To accurately identify the contour of an image, begin by converting the color image to a grayscale image, followed by transforming the grayscale image into a binary image Utilize the appropriate syntax for the contour detection method to achieve the desired results.
• contours: List of contours in the binary image Every one contour is stored as a vector of points
• hierarchy: A list of vectors, containing relationships between contours
• _ : Image after using contour, usually we don't use this argument
The original binary image, referred to as binaryImage, is crucial for image processing tasks It is important to note that utilizing the findContours function alters the binaryImage's value To preserve the original data, it is advisable to use binaryImage.copy() before applying any modifications.
• typeofContour: has the following forms: RETR_EXTERNAL, RETR_LIST, RETR_CCOMP, RETR_TREE, RETR_FLOODFILL
• methodofContour: The following methods are available: CHAIN_APPROX_NONE, CHAIN_APPROX_SIMPLE,CHAIN_APPROX_TC89_L1,
Python supports QR code reading library pyzbar The image obtained from the camera containing the QR code will be decoded through the decode command
The content of the scanned QR code will be xxx.SGQy.z
In there: xxyyyyyy is the distributor code x is the district code of Ho Chi Minh City (Go Vap District y = 1, Thu Duc District y = 2, District 10 y = 3) y is the order ID (000001, 000002, )
Through reading the QR code, we will classify products by area delivery to facilitate distribution to the buyer.
Robot control programming
1 The base coordinate system: is located at the origin of the robot The basic coordinate system has Zero at the origin of the robot, making movements predictable for stationary robots It is therefore very useful for moving from one location to another
The right-hand rule is a method for determining the orientation of the x, y, and z axes in three-dimensional space To apply this rule, hold your right hand with your pinky and ring fingers down while extending your thumb, index finger, and middle finger so that they are all perpendicular to each other In this configuration, your thumb points in the direction of the z-axis, your index finger indicates the x-axis, and your middle finger shows the direction of the y-axis.
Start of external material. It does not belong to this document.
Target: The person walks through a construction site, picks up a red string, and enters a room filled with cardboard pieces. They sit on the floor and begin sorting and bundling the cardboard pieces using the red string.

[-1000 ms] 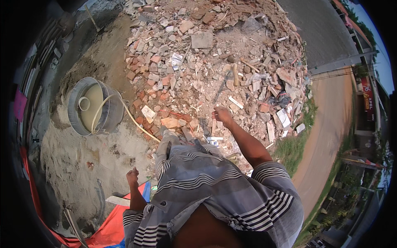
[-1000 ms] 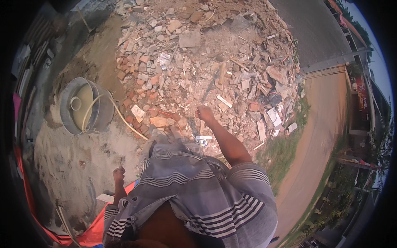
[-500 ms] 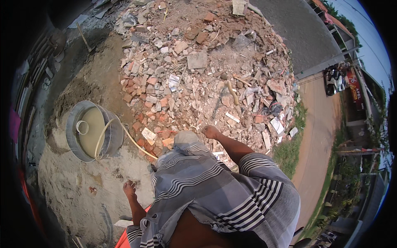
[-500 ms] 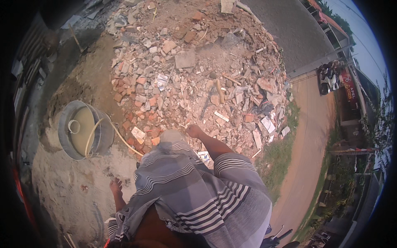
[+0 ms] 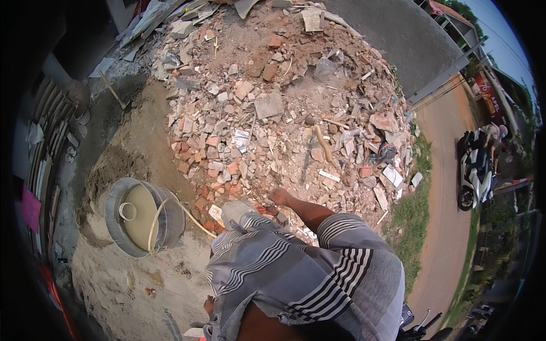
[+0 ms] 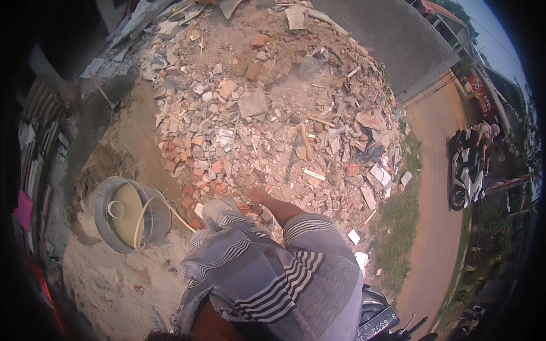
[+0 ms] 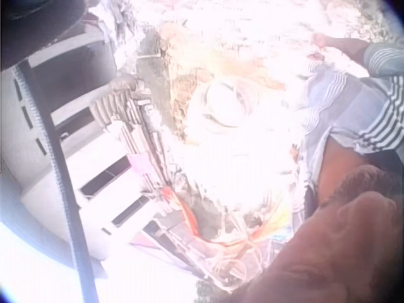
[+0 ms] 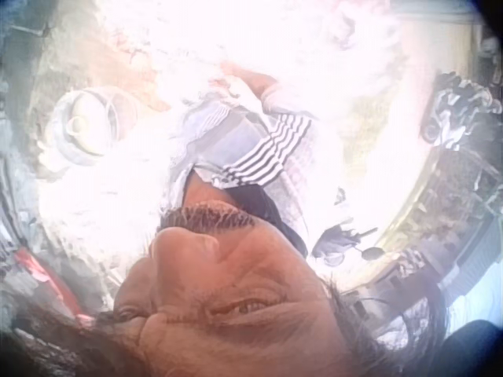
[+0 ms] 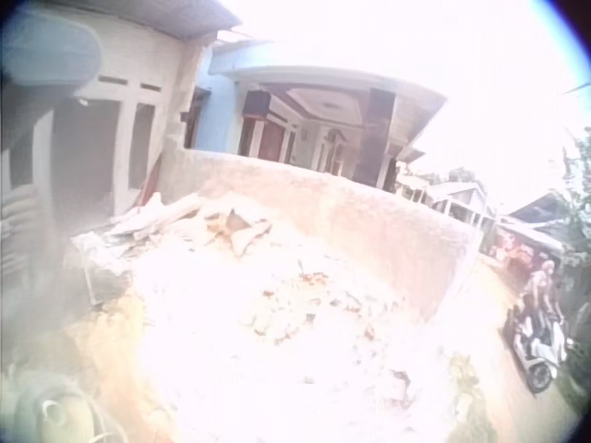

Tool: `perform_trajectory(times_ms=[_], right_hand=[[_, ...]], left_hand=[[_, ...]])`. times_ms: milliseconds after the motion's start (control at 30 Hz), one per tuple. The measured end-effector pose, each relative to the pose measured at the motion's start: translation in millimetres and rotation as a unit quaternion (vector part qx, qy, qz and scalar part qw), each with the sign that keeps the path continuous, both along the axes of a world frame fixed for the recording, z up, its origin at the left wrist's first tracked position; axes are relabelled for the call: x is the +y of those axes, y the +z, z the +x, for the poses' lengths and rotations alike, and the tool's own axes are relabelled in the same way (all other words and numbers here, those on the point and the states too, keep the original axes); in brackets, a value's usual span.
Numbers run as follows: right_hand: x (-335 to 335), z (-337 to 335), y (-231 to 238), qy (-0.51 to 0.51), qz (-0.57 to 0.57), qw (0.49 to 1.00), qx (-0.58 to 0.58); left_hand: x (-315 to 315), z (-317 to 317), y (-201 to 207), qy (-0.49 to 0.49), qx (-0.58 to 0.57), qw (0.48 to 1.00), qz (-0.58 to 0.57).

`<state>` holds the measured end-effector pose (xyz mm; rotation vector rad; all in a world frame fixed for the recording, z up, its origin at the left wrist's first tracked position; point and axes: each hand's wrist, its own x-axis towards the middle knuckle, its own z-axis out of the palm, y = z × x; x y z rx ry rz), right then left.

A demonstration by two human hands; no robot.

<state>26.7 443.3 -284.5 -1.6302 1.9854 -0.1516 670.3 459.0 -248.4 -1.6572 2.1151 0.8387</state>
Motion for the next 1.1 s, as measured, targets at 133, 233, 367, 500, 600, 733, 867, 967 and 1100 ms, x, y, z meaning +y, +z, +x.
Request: perform_trajectory(times_ms=[133, 233, 367, 500, 600, 733, 867, 967, 1100], right_hand=[[1.6, 37.9, -9.5, -0.022, 0.112, 0.993, -0.002], [4.5, 52.1, -24.3, -0.143, 0.158, 0.974, -0.073], [2.7, 45.9, -40.1, -0.024, 0.058, 0.997, -0.044], [-4.1, 18.7, -33.8, -0.039, 0.143, 0.989, -0.007], [-1.3, -2.3, -20.3, 0.014, 0.034, 0.996, 0.087], [16.3, -13.8, -10.1, -0.054, -0.030, 0.995, 0.080], [46.8, 12.3, -6.3, -0.369, 0.022, 0.895, -0.249], [74.9, 42.7, 6.6, -0.420, 0.121, 0.855, -0.277], [109.7, 59.2, 37.3, -0.278, 0.126, 0.932, -0.196]], left_hand=[[-18.0, 40.3, 9.4, 0.185, 0.069, 0.980, 0.033], [-52.3, 54.9, 19.5, 0.572, 0.291, 0.751, 0.157], [-117.4, 56.7, 41.0, 0.521, 0.300, 0.784, 0.154], [-157.9, 22.6, 51.8, 0.557, 0.250, 0.791, 0.030], [-172.1, -8.5, 57.6, 0.514, 0.273, 0.811, 0.057], [-162.3, -39.5, 50.3, 0.486, 0.302, 0.811, 0.122], [-126.1, -34.1, 37.8, 0.500, 0.267, 0.813, 0.133], [-98.3, -22.8, 33.5, 0.514, 0.295, 0.792, 0.146], [-57.5, -20.9, 30.4, 0.563, 0.259, 0.773, 0.133]])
Figure 2 9 The right hand determines the direction of the axes
2 The word object coordinate system: with targets and paths when programming robots brings a lot of advantages
Repositioning a robot's work on the conveyor is simplified by adjusting the work object's coordinate system, which automatically updates all associated paths simultaneously.
Allows working on work pieces that are moved by external axes or conveyors, since the entire work object with its paths can be moved
3 The tool coordinate system: Determines the position of the tool that the robot uses when performing the programmed targets The tool coordinate system has the origin O at the midpoint of the tool It determines the position and orientation of the instrument
4 The world coordinate system: Used to define the robot cell, all other coordinate systems are related to the World coordinate system in a direct or indirect way This is a very useful coordinate system for handling some robots or when the robot moves by following external axes
5 The user coordinate system: The user coordinate system can be used to represent fixed devices such as work platforms This is useful for handling robots to move goods
Components Used To Design Hardware
Figure 2 11 Robot Arm Table 2 Basic parameters of the robot arm
Link1 (cm) Link2 (cm) Link3 (cm) Link4 (cm) Link5
The 17HS4401S stepper motor is designed specifically for 3D printers, laser engraving machines, and other motion control applications Its use in production enhances machine performance by ensuring smooth operation and minimizing noise during use.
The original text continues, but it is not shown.